#### [Task item]
Wherever the string "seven" appears in the records, return the line that holds it.

--- Recorded data Enclosed Below ---

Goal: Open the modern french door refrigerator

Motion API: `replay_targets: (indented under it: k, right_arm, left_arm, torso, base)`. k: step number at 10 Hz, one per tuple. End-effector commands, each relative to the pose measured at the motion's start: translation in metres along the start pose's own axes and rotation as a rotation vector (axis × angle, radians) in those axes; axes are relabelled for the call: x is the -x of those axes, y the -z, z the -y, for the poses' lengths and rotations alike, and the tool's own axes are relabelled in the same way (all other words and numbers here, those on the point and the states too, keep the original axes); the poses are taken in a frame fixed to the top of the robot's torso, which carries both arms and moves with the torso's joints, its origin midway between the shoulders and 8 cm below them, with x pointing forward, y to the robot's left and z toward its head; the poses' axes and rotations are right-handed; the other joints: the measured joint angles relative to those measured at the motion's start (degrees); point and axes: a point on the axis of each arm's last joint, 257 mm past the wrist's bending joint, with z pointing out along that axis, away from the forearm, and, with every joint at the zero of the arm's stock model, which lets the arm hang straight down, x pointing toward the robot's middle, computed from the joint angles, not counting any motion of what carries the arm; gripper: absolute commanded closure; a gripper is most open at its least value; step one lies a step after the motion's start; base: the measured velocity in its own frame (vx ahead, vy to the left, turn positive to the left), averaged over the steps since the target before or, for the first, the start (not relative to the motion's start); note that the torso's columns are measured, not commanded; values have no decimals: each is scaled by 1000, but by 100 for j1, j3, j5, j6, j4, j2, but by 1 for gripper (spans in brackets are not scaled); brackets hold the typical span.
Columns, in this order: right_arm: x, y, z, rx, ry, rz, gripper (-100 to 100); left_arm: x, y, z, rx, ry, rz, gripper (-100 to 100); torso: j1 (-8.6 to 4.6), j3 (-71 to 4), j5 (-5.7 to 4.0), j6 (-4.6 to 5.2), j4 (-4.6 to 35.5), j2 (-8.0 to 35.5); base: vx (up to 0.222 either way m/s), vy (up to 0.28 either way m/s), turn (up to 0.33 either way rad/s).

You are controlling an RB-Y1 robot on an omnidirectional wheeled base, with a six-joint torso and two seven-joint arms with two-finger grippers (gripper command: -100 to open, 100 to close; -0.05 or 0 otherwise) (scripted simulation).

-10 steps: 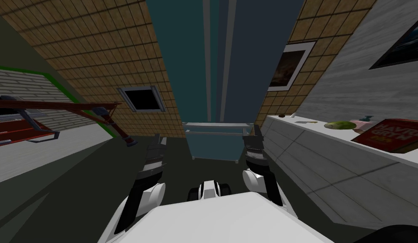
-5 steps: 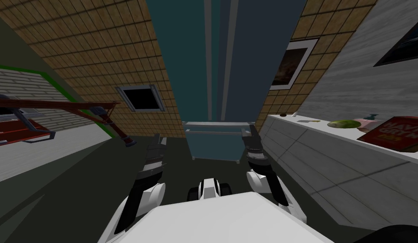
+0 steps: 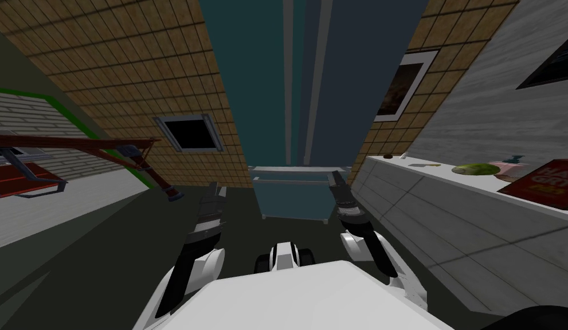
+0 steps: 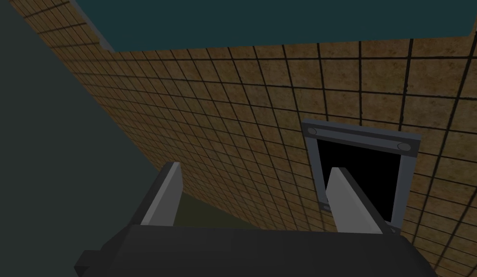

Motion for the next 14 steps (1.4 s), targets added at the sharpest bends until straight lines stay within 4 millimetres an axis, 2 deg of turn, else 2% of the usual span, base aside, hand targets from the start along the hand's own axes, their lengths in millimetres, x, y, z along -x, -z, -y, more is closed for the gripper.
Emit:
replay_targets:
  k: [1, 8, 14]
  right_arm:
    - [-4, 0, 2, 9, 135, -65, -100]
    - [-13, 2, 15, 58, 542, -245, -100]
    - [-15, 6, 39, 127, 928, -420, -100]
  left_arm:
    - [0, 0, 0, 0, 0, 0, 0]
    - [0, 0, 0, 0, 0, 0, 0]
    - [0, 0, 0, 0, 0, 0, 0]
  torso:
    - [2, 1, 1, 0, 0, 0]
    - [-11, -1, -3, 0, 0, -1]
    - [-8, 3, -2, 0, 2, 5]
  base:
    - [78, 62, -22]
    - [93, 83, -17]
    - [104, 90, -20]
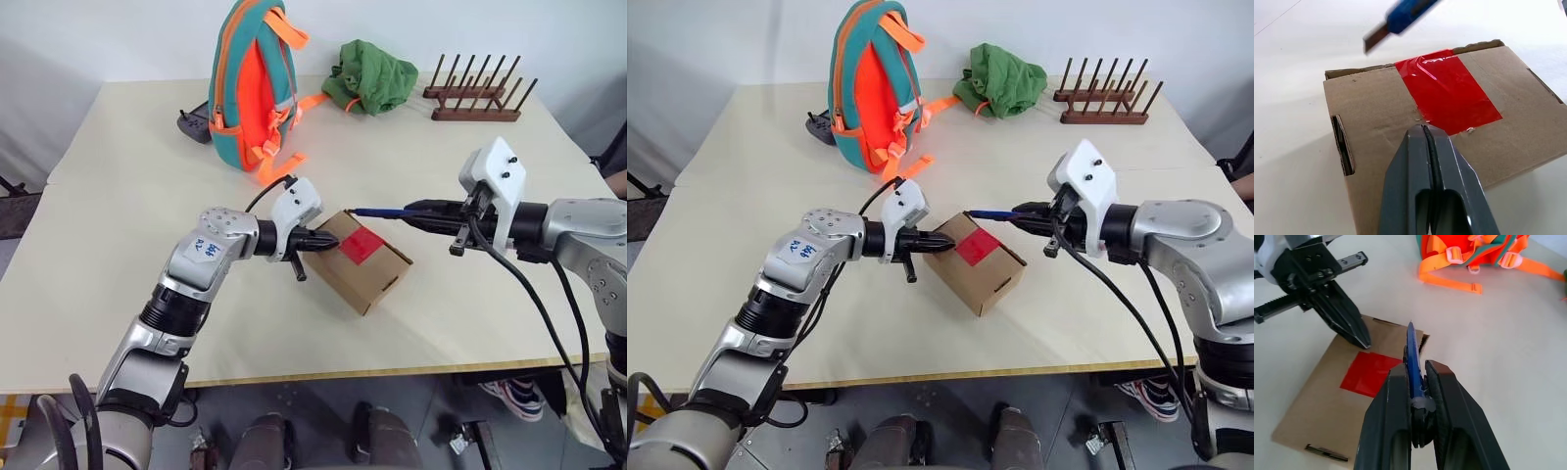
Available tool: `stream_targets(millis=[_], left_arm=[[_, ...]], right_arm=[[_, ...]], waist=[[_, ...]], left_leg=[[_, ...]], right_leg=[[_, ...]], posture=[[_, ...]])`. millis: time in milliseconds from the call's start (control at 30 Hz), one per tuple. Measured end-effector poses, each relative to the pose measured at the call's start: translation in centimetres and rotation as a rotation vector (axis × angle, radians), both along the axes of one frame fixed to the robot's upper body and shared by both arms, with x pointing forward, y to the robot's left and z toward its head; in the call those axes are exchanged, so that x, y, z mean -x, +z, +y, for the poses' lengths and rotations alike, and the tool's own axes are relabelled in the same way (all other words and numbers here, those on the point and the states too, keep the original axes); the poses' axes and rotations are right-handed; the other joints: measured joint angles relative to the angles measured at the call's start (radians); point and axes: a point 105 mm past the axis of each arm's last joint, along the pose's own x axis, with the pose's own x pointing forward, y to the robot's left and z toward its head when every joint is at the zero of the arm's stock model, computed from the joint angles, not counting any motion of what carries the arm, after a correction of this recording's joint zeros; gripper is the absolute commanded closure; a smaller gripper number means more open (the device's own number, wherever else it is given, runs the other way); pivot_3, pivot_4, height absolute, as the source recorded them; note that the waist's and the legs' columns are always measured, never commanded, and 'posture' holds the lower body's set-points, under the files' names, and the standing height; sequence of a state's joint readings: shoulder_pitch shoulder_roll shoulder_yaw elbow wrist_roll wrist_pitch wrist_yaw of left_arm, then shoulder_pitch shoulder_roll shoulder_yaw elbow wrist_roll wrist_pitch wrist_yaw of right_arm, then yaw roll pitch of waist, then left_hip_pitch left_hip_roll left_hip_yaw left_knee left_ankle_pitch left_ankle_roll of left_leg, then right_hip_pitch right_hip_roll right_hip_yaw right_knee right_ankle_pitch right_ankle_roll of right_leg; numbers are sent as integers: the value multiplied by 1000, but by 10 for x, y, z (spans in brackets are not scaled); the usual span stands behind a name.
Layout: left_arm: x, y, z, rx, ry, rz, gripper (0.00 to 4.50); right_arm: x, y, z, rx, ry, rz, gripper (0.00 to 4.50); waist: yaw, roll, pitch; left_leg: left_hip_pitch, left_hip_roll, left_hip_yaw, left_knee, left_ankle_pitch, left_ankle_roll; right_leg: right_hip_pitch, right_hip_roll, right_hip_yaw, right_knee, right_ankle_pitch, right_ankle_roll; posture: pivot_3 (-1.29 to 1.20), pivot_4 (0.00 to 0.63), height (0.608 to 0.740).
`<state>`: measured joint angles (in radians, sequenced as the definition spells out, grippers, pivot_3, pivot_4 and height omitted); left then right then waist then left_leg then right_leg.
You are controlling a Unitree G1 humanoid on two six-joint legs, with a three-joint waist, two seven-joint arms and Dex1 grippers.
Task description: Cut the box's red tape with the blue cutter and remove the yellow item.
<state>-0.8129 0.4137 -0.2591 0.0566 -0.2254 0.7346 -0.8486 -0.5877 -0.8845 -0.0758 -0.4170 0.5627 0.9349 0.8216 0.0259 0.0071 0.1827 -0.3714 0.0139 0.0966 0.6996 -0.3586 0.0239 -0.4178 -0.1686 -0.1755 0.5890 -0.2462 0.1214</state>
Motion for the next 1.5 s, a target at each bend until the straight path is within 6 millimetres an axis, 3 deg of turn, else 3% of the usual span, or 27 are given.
stream_targets(millis=[133, 700, 1167, 1500], left_arm=[[0, 0, 0, 0, 0, 0, 4476], [0, 0, 0, 0, 5, 2, 4476], [0, 0, -1, 3, 5, 3, 4476], [0, -1, -2, 5, 3, 5, 4476]], right_arm=[[0, -12, -6, 4, -34, 34, 4318], [0, -20, -13, -8, -81, 51, 4318], [9, -1, -14, -69, -71, 18, 4318], [15, -15, -21, -40, -102, 62, 4318]], waist=[[-1, 0, 0], [0, 0, 0], [0, 0, 0], [0, 0, 0]], left_leg=[[0, 0, 0, 0, 0, 0], [0, 0, 0, 0, 0, 0], [0, 0, 0, 0, 0, 0], [1, 0, 0, 0, 0, 0]], right_leg=[[0, 0, 0, 0, 0, 0], [0, 0, 0, 0, 0, 0], [0, 0, 0, 0, 0, 0], [1, 0, 0, 0, 0, 0]], posture=[[0, 150, 740], [0, 150, 740], [0, 150, 740], [0, 150, 740]])
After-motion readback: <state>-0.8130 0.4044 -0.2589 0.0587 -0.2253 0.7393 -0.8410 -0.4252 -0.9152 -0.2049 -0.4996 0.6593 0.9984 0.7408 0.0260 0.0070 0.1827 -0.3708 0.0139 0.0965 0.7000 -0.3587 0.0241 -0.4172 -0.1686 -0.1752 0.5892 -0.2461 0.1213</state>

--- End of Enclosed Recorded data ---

#### [Problem solution]
You are controlling an RB-Y1 robot on an omnidirectional wheeled base, with a six-joint torso and two seven-joint arms with two-finger grippers (gripper command: -100 to open, 100 to close; -0.05 or 0 otherwise) (scripted simulation).
You are controlling a Unitree G1 humanoid on two six-joint legs, with a three-joint waist, two seven-joint arms and Dex1 grippers.

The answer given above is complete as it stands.